Referring to FIG. 8, after deposition of the particles 700, the present invention deposits a sacrificial “hard mask layer” 800 on the polymer particles 700 and the layer 604. In the present invention, the hard mask layer 800 is made of a material having a lower etching rate than the gate metal when the plasma etching atmosphere is used to etch the gate metal. That is, the sacrificial hard mask layer of the present invention consists of a material that is not adversely affected / substantially etched during the etching of the gate metal or other layer of the present structure. In this embodiment, the hard mask layer 800 is made of aluminum. In the present embodiment, aluminum is mentioned as the material of the hard mask layer 800, but the present invention may use various other materials such as nickel, chromium, and the like. The hard mask layer is selected according to a material comprising various layers of the structure (ie, a material including a row electrode, a resistive layer, a dielectric, a gate electrode, etc.). Also, in this embodiment, the hard mask layer 800 has a thickness of about 200-1000 GPa.
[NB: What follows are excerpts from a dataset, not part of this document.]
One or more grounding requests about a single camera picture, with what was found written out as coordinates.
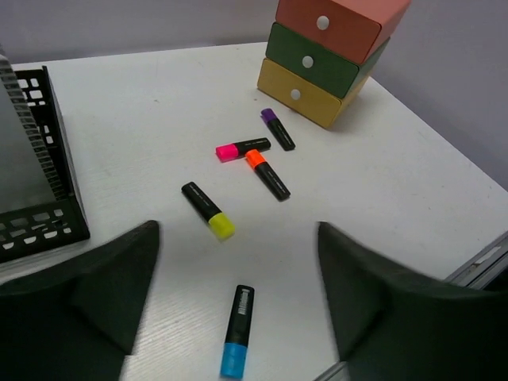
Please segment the coral top drawer box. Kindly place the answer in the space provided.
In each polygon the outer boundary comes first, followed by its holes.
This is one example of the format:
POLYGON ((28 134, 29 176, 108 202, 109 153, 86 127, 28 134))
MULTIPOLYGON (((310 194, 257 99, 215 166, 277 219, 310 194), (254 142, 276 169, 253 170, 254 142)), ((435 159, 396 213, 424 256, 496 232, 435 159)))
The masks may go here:
POLYGON ((396 30, 410 0, 280 0, 275 20, 362 64, 396 30))

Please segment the orange black highlighter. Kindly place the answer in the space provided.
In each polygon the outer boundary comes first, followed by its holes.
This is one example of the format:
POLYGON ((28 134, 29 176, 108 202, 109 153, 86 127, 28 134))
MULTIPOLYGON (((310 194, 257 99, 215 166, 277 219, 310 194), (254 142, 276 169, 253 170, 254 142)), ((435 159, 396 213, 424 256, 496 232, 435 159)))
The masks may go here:
POLYGON ((285 201, 291 196, 281 178, 258 150, 252 149, 246 152, 245 158, 252 170, 278 201, 285 201))

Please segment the purple black highlighter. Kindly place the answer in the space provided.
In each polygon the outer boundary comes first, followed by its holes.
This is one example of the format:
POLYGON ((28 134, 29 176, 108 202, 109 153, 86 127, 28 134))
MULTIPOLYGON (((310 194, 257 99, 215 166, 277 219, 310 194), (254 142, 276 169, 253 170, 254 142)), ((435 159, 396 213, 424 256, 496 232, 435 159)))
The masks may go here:
POLYGON ((295 150, 295 143, 272 109, 261 110, 260 116, 284 151, 295 150))

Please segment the white safety instruction booklet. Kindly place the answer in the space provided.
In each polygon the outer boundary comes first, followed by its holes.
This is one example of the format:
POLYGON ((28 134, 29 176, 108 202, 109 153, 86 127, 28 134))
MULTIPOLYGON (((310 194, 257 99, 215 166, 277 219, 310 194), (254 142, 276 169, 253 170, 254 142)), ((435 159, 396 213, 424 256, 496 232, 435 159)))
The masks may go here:
POLYGON ((1 53, 1 211, 66 195, 13 67, 1 53))

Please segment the blue black highlighter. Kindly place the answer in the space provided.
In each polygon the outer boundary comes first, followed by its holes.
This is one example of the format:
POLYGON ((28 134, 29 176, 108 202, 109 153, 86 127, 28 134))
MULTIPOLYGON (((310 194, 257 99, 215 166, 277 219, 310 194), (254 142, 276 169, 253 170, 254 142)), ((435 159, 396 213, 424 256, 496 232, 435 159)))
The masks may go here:
POLYGON ((221 358, 220 376, 222 378, 242 379, 244 376, 254 296, 255 290, 252 287, 237 285, 221 358))

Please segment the yellow bottom drawer box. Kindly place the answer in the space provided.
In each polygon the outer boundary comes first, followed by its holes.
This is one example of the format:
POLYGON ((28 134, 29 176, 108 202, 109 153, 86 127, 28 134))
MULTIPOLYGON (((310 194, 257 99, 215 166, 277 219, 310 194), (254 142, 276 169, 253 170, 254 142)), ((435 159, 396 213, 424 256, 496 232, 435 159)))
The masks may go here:
POLYGON ((356 98, 370 73, 344 98, 336 98, 277 63, 264 59, 257 88, 323 129, 331 129, 339 115, 356 98))

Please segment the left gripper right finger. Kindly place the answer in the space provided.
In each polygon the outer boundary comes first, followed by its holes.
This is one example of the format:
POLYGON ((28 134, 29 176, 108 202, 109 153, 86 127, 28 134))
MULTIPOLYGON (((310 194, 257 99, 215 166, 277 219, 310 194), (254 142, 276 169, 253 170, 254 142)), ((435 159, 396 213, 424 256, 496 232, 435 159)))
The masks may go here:
POLYGON ((317 227, 317 259, 350 380, 504 380, 507 264, 463 282, 389 259, 335 226, 317 227))

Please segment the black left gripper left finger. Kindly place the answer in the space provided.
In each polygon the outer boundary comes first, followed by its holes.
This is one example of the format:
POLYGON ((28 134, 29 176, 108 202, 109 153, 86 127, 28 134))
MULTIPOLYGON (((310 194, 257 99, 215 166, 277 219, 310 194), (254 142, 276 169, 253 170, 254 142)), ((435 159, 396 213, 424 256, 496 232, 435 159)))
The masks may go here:
POLYGON ((118 380, 160 251, 146 221, 89 252, 1 285, 3 380, 118 380))

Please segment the pink black highlighter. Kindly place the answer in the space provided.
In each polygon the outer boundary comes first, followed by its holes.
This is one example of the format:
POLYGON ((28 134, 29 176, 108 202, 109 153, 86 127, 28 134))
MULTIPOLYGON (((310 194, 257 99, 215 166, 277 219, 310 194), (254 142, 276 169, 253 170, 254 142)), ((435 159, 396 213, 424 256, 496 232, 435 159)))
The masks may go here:
POLYGON ((215 154, 222 163, 243 158, 245 154, 253 149, 266 151, 271 147, 271 142, 266 137, 252 140, 244 140, 236 143, 226 144, 215 148, 215 154))

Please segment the green drawer box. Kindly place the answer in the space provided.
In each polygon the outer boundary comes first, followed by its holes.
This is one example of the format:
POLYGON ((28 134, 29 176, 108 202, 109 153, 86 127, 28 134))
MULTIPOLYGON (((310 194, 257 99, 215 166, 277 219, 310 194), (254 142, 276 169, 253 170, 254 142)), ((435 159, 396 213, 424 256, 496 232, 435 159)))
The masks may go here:
POLYGON ((387 45, 384 42, 364 63, 357 64, 275 22, 266 57, 334 97, 344 98, 369 76, 387 45))
Next, referring to FIG. 9, the present invention removes particles 700. As a result, a portion of the hard mask layer 800 overlying the polymer particles 700 is removed. Thus, as shown in FIG. 9, the first region of layer 604, typically indicated by reference numeral 900, is exposed and the second region of layer 604 is exposed to the remainder of hard mask layer 800. It remains covered by. In this embodiment, the polymer particles 700 are removed by immersing the structure in a bath of deionized water and mechanically peeling the structure using, for example, acoustic vibrations. More specifically, in one embodiment, the structure is placed in an acoustic transducer and oscillated within a power range of about 50-200 W for about 5 minutes at a frequency range necessary to remove particles having a particular size range. The structure is then placed in an acoustic transducer and vibrated within a power range of about 50-200 W for about 5 minutes at the frequency range needed to remove particles having a particular size range. Moreover, this invention is used suitably also when the parameter of a sound wave particle removal process is changed.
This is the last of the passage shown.